*The task*: Using the material below, print the line that contains "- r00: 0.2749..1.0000", the line that contains "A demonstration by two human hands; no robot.", and every line in between, exactly and nothing else.

***** Data provided *****

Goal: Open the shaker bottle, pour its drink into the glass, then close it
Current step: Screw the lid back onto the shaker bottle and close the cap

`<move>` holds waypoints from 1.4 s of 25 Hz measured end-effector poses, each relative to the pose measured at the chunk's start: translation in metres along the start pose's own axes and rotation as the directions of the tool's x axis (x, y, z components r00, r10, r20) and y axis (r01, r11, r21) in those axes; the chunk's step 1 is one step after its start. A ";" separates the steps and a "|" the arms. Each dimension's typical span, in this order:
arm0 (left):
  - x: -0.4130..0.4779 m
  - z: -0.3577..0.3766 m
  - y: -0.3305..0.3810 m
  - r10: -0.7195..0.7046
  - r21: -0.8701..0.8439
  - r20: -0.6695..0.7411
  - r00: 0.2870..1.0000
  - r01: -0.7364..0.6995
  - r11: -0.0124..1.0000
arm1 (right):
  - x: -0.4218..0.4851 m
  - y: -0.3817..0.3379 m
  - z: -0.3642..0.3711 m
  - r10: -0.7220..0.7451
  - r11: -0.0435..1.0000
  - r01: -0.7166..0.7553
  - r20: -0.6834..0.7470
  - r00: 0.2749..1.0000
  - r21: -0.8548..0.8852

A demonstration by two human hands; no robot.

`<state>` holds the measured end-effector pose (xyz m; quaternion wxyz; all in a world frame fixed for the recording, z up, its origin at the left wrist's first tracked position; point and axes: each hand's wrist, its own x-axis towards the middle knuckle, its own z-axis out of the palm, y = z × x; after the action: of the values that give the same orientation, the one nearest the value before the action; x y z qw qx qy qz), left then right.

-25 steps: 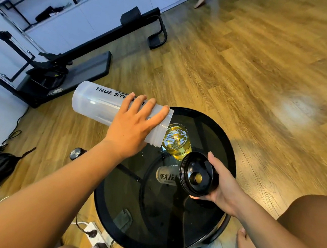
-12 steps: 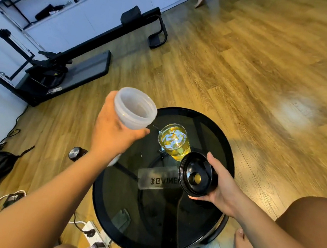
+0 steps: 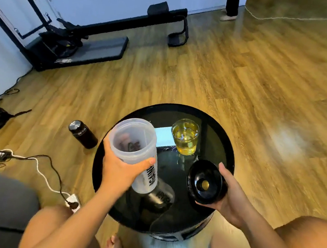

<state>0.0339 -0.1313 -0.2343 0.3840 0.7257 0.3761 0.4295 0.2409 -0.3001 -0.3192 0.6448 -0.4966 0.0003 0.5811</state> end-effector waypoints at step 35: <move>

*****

*Result for this task*:
  - r00: 0.2749..1.0000
  - r21: -0.8548..0.8852

A demonstration by two human hands; no robot.

Nothing else is needed to complete the answer.